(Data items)
########

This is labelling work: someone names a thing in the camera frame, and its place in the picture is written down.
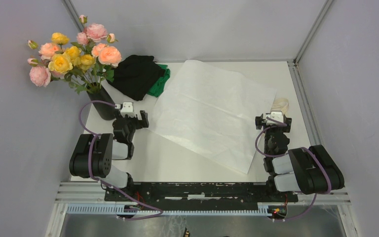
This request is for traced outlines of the cream printed ribbon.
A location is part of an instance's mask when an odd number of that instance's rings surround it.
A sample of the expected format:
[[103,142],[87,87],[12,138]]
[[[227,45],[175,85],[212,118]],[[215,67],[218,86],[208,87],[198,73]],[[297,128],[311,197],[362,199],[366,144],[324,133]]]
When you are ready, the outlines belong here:
[[280,111],[282,114],[286,114],[289,110],[289,100],[286,98],[277,98],[274,100],[271,111]]

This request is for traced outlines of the white paper bouquet wrap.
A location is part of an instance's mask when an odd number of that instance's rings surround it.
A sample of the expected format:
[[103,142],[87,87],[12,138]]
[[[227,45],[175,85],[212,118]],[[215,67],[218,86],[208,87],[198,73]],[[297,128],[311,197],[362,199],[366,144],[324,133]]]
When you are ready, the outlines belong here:
[[149,115],[150,131],[205,158],[248,173],[256,152],[255,118],[276,90],[197,60],[172,77]]

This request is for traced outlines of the peach rose stem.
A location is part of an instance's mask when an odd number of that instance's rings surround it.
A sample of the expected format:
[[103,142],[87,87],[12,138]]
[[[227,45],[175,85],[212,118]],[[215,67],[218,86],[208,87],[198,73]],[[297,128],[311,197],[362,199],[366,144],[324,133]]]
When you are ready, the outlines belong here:
[[114,80],[114,69],[122,61],[120,51],[111,45],[116,41],[115,34],[110,33],[107,37],[107,44],[99,43],[92,48],[91,53],[96,62],[92,74],[98,76],[100,81],[106,79],[112,82]]
[[39,47],[35,41],[28,40],[27,45],[30,49],[38,49],[41,60],[50,60],[54,54],[61,51],[61,47],[54,43],[45,43]]

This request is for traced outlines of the yellow rose stem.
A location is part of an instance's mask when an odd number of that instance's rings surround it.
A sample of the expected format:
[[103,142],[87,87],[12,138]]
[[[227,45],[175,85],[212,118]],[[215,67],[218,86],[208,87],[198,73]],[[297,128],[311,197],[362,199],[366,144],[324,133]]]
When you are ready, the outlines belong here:
[[96,45],[91,41],[87,45],[80,45],[71,42],[70,47],[63,47],[70,43],[70,39],[59,32],[53,33],[51,43],[59,45],[61,51],[53,55],[50,60],[44,60],[50,71],[61,74],[68,74],[61,79],[69,84],[77,93],[86,91],[93,93],[99,90],[98,79],[92,74],[95,65],[95,58],[92,55],[92,48]]

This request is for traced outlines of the pink rose stem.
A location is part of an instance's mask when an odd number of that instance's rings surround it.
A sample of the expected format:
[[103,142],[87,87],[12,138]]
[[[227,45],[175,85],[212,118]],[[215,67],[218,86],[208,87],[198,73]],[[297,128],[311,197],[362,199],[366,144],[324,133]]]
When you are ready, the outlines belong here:
[[76,36],[78,44],[87,45],[91,41],[98,43],[101,40],[104,40],[108,37],[109,33],[104,25],[91,23],[88,26],[86,26],[85,24],[87,23],[87,16],[80,15],[79,22],[83,25],[84,29]]

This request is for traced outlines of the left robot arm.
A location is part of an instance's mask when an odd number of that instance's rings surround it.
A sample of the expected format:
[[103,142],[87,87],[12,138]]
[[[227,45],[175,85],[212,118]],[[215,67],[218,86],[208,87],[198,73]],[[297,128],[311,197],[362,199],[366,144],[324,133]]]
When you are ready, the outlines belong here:
[[134,154],[133,138],[136,130],[149,127],[148,114],[140,111],[130,116],[117,113],[113,121],[113,133],[103,133],[96,138],[92,134],[80,135],[71,160],[69,171],[72,176],[90,178],[88,156],[91,155],[91,171],[101,182],[116,186],[116,194],[123,201],[130,201],[135,196],[135,187],[131,185],[131,175],[114,167],[113,160],[131,160]]

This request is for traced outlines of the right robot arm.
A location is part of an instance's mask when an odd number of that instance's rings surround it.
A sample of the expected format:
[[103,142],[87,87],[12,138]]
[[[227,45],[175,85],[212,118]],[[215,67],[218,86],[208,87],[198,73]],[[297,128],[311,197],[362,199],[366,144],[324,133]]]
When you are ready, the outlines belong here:
[[255,149],[264,159],[264,169],[270,174],[265,195],[279,201],[285,192],[328,194],[345,187],[344,176],[323,145],[289,148],[292,119],[281,111],[255,118],[260,131]]

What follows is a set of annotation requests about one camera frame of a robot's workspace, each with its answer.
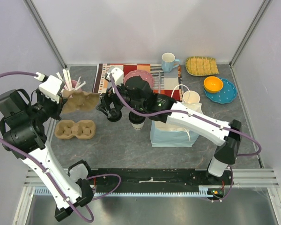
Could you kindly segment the black coffee cup lid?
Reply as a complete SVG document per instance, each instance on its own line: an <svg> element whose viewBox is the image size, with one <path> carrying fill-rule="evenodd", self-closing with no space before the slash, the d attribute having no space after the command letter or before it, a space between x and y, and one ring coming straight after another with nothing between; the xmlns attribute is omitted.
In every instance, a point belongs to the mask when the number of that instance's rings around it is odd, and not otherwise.
<svg viewBox="0 0 281 225"><path fill-rule="evenodd" d="M133 112L130 112L129 115L128 115L128 118L129 118L129 121L132 123L132 124L141 124L145 121L145 117L143 116L139 116Z"/></svg>

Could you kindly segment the brown cardboard cup carrier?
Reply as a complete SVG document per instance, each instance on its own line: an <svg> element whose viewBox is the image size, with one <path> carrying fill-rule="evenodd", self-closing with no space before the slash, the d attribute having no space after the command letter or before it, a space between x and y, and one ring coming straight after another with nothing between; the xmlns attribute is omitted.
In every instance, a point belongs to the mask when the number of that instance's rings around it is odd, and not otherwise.
<svg viewBox="0 0 281 225"><path fill-rule="evenodd" d="M68 114L77 110L88 112L94 109L100 100L100 94L86 92L86 91L68 91L62 92L62 97L67 99L64 104L61 113Z"/></svg>

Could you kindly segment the blue white paper bag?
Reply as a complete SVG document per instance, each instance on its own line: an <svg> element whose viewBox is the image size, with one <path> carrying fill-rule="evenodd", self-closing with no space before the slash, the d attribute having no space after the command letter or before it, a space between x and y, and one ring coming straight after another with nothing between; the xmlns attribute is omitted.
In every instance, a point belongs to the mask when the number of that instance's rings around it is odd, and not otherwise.
<svg viewBox="0 0 281 225"><path fill-rule="evenodd" d="M201 103L182 104L189 109L201 113ZM150 130L150 140L152 147L180 148L192 147L196 142L199 134L175 125L165 124L159 121L153 121Z"/></svg>

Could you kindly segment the white paper cup stack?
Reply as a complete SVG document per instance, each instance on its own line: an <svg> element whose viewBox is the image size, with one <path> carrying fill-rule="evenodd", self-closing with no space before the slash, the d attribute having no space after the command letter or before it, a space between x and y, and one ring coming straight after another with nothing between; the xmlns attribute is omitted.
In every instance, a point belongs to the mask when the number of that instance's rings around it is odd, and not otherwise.
<svg viewBox="0 0 281 225"><path fill-rule="evenodd" d="M187 91L182 96L182 102L187 103L187 104L199 103L200 95L193 90Z"/></svg>

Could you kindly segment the white paper coffee cup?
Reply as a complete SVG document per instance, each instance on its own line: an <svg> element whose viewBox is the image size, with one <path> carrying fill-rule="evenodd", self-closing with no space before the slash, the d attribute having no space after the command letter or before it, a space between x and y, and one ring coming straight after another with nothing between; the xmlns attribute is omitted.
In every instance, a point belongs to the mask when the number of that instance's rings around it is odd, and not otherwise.
<svg viewBox="0 0 281 225"><path fill-rule="evenodd" d="M144 126L145 119L131 120L131 125L135 130L141 130Z"/></svg>

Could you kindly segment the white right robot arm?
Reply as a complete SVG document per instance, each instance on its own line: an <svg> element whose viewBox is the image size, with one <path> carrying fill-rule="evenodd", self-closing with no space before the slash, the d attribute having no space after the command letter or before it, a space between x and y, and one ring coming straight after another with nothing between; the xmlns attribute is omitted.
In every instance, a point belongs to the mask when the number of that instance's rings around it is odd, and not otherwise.
<svg viewBox="0 0 281 225"><path fill-rule="evenodd" d="M217 184L226 168L235 163L241 142L241 123L237 120L226 122L205 116L164 94L154 93L148 82L140 76L133 77L132 87L123 84L123 78L108 75L111 87L100 96L97 109L111 122L118 121L121 110L130 110L130 121L142 123L145 118L166 125L176 125L193 131L217 145L214 156L205 172L209 184Z"/></svg>

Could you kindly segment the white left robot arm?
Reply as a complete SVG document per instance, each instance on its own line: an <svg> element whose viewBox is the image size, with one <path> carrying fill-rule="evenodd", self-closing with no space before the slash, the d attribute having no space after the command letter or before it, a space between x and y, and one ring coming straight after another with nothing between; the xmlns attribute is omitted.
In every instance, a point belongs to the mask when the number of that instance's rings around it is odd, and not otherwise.
<svg viewBox="0 0 281 225"><path fill-rule="evenodd" d="M56 202L55 219L62 221L76 207L91 202L94 194L90 183L93 172L86 161L80 160L66 171L55 157L44 131L44 123L53 118L60 120L62 106L36 89L37 102L23 89L10 90L0 95L0 132L3 147L11 151L39 176Z"/></svg>

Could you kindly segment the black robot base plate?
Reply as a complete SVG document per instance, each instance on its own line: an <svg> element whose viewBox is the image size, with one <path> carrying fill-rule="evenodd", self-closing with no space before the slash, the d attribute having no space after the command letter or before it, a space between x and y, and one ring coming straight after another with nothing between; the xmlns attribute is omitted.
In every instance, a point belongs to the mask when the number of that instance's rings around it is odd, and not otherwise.
<svg viewBox="0 0 281 225"><path fill-rule="evenodd" d="M232 173L224 171L221 177L197 169L124 169L100 168L86 172L89 183L95 185L96 193L105 194L119 185L113 194L177 194L199 192L200 186L227 187Z"/></svg>

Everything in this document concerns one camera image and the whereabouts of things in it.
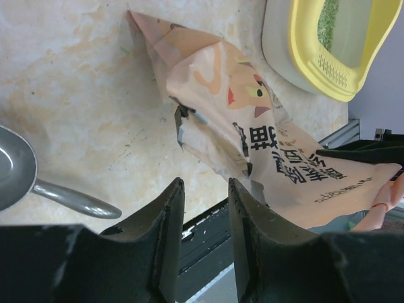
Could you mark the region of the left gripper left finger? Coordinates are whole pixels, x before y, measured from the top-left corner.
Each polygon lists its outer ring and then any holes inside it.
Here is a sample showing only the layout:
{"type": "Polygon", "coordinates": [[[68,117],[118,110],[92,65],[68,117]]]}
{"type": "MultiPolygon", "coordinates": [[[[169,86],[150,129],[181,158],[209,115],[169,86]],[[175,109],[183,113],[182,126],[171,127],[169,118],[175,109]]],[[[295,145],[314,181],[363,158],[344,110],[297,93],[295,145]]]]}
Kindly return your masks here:
{"type": "Polygon", "coordinates": [[[174,302],[185,189],[96,234],[82,225],[1,228],[2,302],[174,302]]]}

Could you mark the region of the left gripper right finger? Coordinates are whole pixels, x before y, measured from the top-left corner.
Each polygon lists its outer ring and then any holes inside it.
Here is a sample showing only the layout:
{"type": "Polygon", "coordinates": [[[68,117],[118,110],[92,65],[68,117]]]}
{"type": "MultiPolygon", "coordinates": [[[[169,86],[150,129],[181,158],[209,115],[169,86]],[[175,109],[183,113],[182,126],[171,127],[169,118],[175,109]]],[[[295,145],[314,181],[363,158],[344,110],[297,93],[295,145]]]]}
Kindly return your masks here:
{"type": "Polygon", "coordinates": [[[239,302],[402,302],[403,235],[315,234],[229,180],[239,302]]]}

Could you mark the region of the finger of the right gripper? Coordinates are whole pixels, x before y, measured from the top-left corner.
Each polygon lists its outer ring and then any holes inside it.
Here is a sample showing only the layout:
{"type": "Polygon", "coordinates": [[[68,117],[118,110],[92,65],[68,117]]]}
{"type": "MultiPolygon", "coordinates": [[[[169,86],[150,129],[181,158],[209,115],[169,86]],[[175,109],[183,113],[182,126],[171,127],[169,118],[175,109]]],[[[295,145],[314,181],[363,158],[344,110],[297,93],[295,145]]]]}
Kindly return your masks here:
{"type": "Polygon", "coordinates": [[[316,154],[369,164],[397,163],[403,166],[402,141],[358,140],[333,149],[316,150],[316,154]]]}

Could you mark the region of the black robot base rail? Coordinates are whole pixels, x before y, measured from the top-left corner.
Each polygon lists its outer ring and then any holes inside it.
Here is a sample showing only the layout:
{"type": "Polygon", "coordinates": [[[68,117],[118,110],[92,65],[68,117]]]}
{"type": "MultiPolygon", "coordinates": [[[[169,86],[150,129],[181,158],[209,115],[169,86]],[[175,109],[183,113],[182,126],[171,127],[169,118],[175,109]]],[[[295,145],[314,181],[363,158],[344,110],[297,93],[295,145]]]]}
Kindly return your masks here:
{"type": "Polygon", "coordinates": [[[183,226],[175,299],[185,302],[234,261],[228,199],[183,226]]]}

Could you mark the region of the pink cat litter bag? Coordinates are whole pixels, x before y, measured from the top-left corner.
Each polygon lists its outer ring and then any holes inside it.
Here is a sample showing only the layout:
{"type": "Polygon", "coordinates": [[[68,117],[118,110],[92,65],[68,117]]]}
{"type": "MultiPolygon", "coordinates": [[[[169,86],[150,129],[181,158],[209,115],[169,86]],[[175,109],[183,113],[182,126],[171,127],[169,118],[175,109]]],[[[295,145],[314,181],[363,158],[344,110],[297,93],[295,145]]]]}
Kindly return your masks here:
{"type": "Polygon", "coordinates": [[[134,11],[157,85],[177,105],[177,141],[224,179],[305,229],[366,211],[357,230],[381,227],[403,199],[397,163],[324,157],[233,44],[134,11]]]}

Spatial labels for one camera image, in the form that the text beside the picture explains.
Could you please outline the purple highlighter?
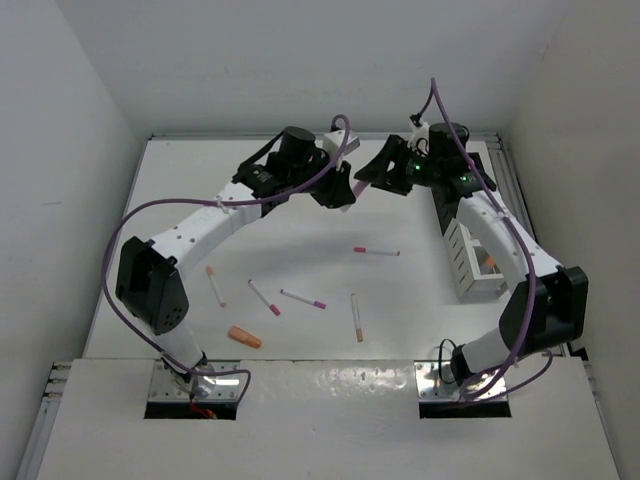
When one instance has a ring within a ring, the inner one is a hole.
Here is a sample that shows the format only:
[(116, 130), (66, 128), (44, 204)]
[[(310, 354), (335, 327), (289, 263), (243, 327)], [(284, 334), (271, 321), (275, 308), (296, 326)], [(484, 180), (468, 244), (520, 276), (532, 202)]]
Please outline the purple highlighter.
[(368, 186), (368, 182), (359, 181), (353, 188), (354, 196), (359, 197)]

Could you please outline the white marker pink-red cap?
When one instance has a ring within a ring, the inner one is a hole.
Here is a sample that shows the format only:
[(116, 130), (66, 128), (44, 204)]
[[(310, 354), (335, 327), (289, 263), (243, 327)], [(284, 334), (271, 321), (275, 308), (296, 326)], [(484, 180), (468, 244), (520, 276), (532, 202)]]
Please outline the white marker pink-red cap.
[(364, 246), (356, 246), (353, 251), (361, 254), (382, 255), (382, 256), (399, 256), (399, 250), (375, 249)]

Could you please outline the white marker magenta cap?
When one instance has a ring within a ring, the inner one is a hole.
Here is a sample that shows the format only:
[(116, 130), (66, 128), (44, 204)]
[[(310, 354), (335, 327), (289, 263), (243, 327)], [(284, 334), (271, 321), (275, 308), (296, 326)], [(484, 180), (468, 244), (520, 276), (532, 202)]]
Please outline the white marker magenta cap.
[(299, 302), (301, 302), (301, 303), (304, 303), (304, 304), (307, 304), (307, 305), (313, 306), (313, 307), (318, 308), (318, 309), (322, 309), (322, 310), (324, 310), (324, 309), (327, 307), (327, 305), (326, 305), (325, 303), (323, 303), (323, 302), (321, 302), (321, 301), (319, 301), (319, 300), (306, 298), (306, 297), (304, 297), (304, 296), (298, 295), (298, 294), (293, 293), (293, 292), (291, 292), (291, 291), (288, 291), (288, 290), (286, 290), (286, 289), (281, 289), (281, 290), (280, 290), (280, 293), (281, 293), (283, 296), (286, 296), (286, 297), (288, 297), (288, 298), (291, 298), (291, 299), (293, 299), (293, 300), (299, 301)]

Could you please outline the white marker peach cap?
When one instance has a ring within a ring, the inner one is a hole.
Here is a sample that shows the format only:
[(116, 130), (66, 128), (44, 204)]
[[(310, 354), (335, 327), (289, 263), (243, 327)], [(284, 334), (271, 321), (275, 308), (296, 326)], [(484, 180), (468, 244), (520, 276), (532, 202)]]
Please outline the white marker peach cap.
[(354, 321), (355, 335), (358, 343), (363, 342), (363, 331), (361, 326), (361, 318), (359, 313), (359, 306), (356, 293), (351, 293), (350, 295), (352, 315)]

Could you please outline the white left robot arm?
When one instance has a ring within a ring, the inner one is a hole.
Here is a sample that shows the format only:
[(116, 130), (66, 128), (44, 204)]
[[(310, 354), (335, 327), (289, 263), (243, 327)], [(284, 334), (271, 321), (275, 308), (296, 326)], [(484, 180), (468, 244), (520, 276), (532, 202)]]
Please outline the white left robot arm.
[(310, 131), (288, 126), (243, 161), (222, 191), (168, 230), (121, 247), (115, 294), (146, 327), (165, 364), (192, 381), (206, 372), (207, 357), (186, 325), (189, 309), (184, 282), (216, 247), (243, 227), (265, 217), (294, 194), (338, 209), (355, 202), (351, 166), (345, 161), (359, 146), (347, 129), (333, 128), (318, 144)]

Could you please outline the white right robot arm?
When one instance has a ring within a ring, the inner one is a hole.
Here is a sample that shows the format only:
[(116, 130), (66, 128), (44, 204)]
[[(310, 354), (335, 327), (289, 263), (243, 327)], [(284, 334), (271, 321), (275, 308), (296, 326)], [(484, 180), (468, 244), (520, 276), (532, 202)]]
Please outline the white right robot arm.
[(467, 129), (435, 124), (426, 136), (387, 137), (356, 180), (407, 195), (415, 186), (468, 228), (497, 264), (510, 299), (497, 327), (454, 348), (451, 375), (459, 387), (480, 374), (579, 339), (584, 331), (589, 280), (583, 269), (564, 267), (511, 215), (481, 161), (466, 150)]

########

Leave out every picture, and copy exactly the lines above starting at the one holding "Could you please outline the purple" and ending at the one holding "Could you please outline the white marker pink-red", no more and no less.

◆ EXERCISE ANSWER ◆
Could you please outline the purple highlighter?
When one instance has a ring within a ring, the inner one is a hole.
Here is a sample that shows the format only:
[(116, 130), (66, 128), (44, 204)]
[[(310, 354), (335, 327), (289, 263), (243, 327)], [(284, 334), (271, 321), (275, 308), (296, 326)], [(484, 180), (468, 244), (520, 276), (532, 202)]]
Please outline the purple highlighter.
[(368, 186), (368, 182), (359, 181), (353, 188), (354, 196), (359, 197)]

Could you please outline the white marker pink-red cap?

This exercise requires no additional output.